▶ _Work required_
Wherever the word "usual" appears in a line of the records, copy that line.

(Data provided)

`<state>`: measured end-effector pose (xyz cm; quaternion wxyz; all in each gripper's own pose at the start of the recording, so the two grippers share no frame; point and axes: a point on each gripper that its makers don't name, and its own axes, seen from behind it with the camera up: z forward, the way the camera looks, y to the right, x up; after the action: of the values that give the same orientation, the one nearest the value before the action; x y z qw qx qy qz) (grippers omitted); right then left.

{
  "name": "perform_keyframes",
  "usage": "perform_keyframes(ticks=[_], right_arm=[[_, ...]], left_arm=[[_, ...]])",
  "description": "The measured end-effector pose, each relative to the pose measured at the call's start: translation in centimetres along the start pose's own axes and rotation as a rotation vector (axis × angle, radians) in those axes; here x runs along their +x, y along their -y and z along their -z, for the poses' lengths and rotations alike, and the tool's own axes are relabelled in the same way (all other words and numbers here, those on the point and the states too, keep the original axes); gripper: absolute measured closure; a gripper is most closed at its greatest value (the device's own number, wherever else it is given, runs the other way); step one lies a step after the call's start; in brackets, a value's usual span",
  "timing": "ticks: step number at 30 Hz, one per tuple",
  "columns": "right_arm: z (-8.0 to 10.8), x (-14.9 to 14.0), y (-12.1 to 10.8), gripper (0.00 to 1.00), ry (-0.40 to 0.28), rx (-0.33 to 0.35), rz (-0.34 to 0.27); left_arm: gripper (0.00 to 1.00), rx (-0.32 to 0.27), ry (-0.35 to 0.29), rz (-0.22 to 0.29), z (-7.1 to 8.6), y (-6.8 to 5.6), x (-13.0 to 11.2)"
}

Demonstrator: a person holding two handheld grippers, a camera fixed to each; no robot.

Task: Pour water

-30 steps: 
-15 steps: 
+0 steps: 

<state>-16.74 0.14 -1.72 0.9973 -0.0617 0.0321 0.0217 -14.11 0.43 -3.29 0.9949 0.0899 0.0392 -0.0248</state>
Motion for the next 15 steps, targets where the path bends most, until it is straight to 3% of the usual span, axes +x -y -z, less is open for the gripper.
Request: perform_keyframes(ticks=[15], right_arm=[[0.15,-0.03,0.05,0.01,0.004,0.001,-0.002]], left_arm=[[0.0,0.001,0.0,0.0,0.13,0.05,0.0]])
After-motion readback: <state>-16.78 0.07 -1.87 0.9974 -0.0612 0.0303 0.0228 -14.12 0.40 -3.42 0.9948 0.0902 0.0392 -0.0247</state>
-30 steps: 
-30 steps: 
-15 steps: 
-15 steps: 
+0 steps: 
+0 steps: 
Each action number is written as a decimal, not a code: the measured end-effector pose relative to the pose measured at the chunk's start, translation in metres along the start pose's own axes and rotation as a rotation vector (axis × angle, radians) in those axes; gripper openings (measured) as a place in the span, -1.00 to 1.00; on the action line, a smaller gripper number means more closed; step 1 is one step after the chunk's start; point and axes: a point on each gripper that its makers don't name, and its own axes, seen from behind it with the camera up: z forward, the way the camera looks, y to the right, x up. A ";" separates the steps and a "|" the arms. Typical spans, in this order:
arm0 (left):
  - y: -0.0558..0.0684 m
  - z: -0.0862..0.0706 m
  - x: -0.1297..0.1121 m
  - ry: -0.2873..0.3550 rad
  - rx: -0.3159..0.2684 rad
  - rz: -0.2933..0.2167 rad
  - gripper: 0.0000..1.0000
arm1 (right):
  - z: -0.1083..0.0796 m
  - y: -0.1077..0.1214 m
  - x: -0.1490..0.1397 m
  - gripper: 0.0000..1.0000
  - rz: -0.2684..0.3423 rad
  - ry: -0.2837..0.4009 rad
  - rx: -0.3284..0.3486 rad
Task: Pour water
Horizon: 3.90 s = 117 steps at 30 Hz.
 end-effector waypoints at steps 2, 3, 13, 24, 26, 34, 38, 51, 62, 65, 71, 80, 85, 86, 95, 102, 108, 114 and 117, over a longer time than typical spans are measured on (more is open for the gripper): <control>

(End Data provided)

▶ _Task solution_
  "description": "The measured end-effector pose, each relative to the pose measured at the call's start: translation in centimetres along the start pose's own axes and rotation as a rotation vector (axis × angle, radians) in those axes; here x runs along their +x, y along their -y and z along their -z, for the poses' lengths and rotations alike, and the tool's own axes are relabelled in the same way (all other words and numbers here, those on the point and the states too, keep the original axes); gripper: absolute measured closure; a gripper is most closed at its greatest value (the device's own number, wherever else it is given, runs the other way); step one lies a step after the call's start; in brackets, a value's usual span",
Motion for the next 15 steps, targets where the path bends most, until it is straight to 3% of the usual span, axes +x -y -z, less is open for the gripper.

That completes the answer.